- _REQUIRED ACTION_
Every line of the material is to be duplicated precisely.

- _SUPPLIED MATERIAL_
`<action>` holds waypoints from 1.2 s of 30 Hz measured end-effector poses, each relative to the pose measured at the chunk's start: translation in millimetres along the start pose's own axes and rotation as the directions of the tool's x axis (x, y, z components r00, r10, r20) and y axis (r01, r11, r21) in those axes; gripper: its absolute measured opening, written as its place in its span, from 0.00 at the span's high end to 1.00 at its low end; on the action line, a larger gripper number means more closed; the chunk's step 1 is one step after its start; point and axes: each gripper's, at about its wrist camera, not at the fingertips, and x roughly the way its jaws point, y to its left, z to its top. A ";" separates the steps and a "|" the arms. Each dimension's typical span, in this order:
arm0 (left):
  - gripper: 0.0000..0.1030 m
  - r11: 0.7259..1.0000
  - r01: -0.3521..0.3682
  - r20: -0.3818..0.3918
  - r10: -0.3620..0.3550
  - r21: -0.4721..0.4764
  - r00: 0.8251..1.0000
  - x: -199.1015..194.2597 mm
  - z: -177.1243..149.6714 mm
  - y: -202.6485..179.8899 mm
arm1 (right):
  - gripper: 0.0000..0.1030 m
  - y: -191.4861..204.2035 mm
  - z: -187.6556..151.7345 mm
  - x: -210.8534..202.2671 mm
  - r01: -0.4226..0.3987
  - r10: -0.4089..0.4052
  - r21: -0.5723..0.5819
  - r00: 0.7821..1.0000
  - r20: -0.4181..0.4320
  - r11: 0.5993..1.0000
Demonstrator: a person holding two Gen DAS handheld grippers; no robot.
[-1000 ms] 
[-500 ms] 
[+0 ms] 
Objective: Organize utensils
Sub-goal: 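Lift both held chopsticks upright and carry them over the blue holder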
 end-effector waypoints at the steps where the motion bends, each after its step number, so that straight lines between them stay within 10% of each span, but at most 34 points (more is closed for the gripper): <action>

- _TASK RESULT_
`<action>` holds waypoints from 1.2 s of 30 Hz measured end-effector poses, each relative to the pose measured at the chunk's start: translation in millimetres along the start pose's own axes and rotation as the directions of the tool's x axis (x, y, z components r00, r10, r20) and y axis (r01, r11, r21) in those axes; gripper: its absolute measured opening, written as its place in its span, from 0.00 at the span's high end to 1.00 at its low end; on the action line, a larger gripper number means more closed; the chunk's step 1 is one step after its start; point and axes: each gripper's, at about its wrist camera, not at the fingertips, and x roughly the way its jaws point, y to its left, z to its top. A ";" separates the steps and a "|" the arms. Each dimension's typical span, in this order:
arm0 (left):
  - gripper: 0.0000..0.1030 m
  - r11: 0.7259..1.0000
  - r01: -0.3521..0.3682
  - r20: -0.3818..0.3918
  - r10: -0.3620..0.3550
  - r21: -0.4721..0.4764
  - r00: 0.8251..1.0000
  - x: -199.1015..194.2597 mm
  - z: -177.1243..149.6714 mm
  - y: -202.6485..179.8899 mm
arm1 (right):
  - gripper: 0.0000..0.1030 m
  - y: -191.4861..204.2035 mm
  - z: -187.6556..151.7345 mm
  - x: -210.8534..202.2671 mm
  - r01: -0.4226..0.3987
  - r10: -0.4089..0.4052
  - r21: -0.5723..0.5819
  - r00: 0.7821..1.0000
  - r20: -0.4181..0.4320
  - r11: 0.5993..1.0000
Demonstrator: a person holding two Gen DAS handheld grippers; no robot.
[-1000 ms] 
[-500 ms] 
[+0 ms] 
Objective: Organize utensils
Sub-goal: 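Lift both held chopsticks upright and carry them over the blue holder
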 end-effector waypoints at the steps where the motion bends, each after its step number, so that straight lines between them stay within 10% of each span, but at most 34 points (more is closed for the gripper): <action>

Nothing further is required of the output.